[Data for this task — start]
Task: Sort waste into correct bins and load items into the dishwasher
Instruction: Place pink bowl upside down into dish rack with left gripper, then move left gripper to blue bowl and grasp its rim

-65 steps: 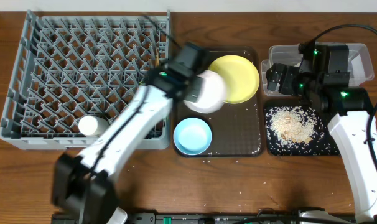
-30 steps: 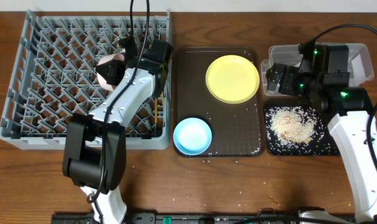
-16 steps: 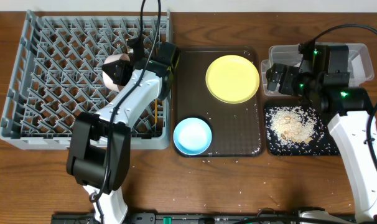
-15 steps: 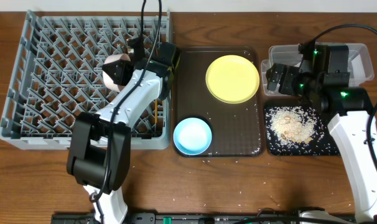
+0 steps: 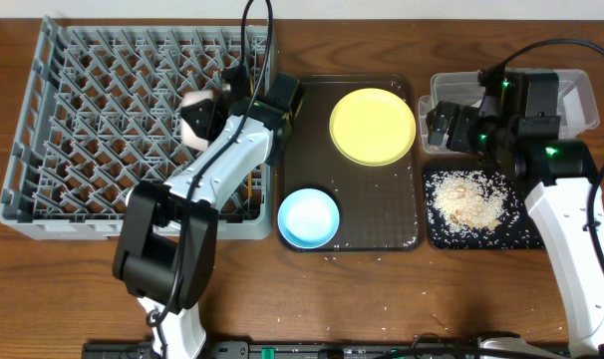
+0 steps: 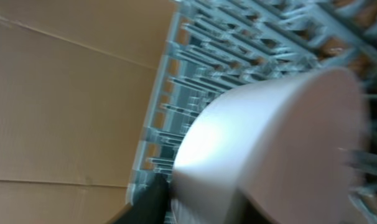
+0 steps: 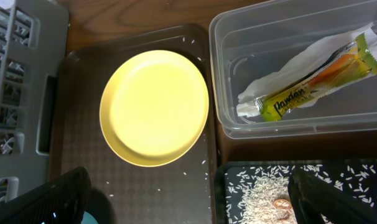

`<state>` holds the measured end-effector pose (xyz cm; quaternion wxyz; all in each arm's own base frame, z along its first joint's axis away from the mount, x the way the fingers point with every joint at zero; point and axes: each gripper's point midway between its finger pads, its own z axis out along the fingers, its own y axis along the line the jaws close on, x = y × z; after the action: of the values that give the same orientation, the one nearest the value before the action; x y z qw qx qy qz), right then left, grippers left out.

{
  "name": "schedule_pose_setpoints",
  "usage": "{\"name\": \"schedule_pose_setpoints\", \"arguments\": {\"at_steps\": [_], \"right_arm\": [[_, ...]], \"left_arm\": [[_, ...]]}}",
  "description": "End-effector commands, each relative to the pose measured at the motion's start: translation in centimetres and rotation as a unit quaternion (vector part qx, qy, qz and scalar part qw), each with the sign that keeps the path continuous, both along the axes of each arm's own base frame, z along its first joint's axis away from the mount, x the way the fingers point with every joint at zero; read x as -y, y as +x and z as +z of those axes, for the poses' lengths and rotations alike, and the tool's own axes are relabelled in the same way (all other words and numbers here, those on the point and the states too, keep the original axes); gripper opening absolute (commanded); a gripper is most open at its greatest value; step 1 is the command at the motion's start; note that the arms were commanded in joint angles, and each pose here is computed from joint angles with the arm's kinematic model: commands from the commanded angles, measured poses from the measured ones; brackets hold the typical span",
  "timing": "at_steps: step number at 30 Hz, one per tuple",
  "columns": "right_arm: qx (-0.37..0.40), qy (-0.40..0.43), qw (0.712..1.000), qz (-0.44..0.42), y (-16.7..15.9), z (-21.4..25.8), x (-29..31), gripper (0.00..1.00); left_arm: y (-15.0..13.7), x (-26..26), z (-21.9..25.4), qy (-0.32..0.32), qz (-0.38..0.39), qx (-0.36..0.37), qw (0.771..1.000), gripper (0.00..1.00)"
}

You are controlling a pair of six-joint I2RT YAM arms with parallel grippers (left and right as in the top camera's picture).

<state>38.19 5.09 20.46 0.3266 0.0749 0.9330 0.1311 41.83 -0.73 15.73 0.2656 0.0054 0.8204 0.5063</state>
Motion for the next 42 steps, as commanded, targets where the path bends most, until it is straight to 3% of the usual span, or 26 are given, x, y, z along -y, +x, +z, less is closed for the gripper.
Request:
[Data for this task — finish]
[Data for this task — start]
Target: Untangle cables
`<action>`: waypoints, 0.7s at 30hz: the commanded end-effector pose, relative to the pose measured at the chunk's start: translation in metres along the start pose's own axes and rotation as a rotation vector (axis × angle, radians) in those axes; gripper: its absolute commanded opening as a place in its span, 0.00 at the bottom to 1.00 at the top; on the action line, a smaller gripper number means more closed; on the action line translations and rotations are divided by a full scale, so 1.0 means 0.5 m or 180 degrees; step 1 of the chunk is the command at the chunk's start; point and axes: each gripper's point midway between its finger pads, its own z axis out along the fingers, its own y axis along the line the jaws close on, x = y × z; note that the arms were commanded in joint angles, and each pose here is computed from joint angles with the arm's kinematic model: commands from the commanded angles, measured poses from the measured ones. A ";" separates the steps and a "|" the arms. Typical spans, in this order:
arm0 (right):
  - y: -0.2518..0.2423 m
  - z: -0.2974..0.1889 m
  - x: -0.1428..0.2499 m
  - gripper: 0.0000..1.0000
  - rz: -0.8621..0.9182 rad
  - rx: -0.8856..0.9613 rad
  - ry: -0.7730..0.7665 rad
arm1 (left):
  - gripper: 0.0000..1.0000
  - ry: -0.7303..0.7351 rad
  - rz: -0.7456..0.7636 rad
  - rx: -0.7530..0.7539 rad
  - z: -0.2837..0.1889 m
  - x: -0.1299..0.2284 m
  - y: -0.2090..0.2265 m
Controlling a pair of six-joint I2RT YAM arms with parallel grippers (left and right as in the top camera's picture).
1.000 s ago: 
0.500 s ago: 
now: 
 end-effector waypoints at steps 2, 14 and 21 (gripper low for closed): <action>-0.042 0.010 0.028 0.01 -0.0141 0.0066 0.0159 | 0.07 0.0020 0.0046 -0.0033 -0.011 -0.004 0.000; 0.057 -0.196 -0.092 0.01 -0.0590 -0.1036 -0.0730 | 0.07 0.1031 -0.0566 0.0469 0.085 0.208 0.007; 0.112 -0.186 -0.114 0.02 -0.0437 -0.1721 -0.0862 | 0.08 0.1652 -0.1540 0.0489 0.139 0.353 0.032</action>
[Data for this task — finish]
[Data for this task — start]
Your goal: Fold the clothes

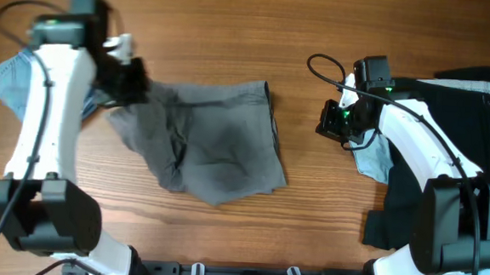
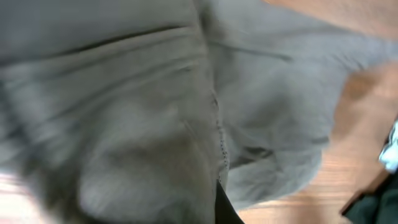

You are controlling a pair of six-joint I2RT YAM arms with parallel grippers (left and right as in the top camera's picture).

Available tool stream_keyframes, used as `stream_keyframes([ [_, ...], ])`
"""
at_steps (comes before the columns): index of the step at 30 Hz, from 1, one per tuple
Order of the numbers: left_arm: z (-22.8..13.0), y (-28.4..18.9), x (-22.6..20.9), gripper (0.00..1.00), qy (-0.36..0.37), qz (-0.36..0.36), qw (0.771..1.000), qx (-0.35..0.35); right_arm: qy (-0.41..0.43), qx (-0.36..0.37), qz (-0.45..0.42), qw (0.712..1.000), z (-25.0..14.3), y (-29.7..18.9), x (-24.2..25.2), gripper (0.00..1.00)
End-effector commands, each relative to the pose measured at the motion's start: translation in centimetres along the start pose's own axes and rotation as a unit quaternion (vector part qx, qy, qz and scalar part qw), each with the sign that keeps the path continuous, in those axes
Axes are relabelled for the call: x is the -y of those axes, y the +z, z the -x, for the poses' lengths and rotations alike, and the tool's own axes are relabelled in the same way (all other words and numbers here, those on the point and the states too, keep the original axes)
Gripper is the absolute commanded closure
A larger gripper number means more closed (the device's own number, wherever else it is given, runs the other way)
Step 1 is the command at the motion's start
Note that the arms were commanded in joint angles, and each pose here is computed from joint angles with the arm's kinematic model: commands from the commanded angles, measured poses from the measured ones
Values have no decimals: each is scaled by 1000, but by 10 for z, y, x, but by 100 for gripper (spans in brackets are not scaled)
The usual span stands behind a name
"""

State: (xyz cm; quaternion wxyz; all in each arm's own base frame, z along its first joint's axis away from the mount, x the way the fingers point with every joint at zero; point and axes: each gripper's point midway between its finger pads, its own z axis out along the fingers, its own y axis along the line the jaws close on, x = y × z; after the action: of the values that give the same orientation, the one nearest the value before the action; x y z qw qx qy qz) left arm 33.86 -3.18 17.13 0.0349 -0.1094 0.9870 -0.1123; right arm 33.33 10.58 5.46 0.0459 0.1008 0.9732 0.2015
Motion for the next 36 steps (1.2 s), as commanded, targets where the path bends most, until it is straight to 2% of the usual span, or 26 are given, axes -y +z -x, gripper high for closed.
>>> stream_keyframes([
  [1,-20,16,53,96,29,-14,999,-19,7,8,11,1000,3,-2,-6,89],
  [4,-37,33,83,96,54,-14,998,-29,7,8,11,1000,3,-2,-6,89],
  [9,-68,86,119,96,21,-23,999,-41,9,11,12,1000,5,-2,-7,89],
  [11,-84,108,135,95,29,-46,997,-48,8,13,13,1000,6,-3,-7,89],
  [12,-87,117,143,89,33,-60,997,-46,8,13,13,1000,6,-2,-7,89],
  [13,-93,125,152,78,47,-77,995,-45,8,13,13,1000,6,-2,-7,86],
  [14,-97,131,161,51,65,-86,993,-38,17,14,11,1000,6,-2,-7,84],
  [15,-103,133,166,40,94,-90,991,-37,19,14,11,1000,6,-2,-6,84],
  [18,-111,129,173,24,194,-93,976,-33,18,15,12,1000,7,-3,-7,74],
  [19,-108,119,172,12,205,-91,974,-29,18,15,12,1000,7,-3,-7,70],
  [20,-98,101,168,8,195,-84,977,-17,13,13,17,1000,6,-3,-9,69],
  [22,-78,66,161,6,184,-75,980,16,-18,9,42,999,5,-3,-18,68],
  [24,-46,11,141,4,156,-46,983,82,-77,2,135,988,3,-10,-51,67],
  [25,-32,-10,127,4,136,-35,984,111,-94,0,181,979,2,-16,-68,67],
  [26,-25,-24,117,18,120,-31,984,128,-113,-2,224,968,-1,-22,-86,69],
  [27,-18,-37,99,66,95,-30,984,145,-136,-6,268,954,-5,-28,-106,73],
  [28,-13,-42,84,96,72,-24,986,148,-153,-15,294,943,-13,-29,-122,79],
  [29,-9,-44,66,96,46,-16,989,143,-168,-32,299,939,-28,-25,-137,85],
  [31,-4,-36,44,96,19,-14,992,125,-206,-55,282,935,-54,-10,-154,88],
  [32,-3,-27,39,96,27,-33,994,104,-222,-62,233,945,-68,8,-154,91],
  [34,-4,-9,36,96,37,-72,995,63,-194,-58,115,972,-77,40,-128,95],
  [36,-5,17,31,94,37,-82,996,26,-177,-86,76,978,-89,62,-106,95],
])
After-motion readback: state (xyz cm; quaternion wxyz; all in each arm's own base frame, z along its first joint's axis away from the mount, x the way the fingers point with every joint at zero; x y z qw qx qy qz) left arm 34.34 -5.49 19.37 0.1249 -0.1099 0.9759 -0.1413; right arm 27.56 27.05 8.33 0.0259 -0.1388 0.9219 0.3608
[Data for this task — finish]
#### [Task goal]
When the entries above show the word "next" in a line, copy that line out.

#### [Exercise result]
Motion for the next 42 steps, as commanded, targets where the path bends most, until it is straight to 3% of the usual span, or 26 are given, x, y, z along -y, +x, +z, less is closed for the gripper.
Motion for the next 36 steps (1.2 s), as commanded, targets where the path bends most, until it is straight to 2% of the usual span, or 26 are given, axes -y +z -x, gripper high for closed.

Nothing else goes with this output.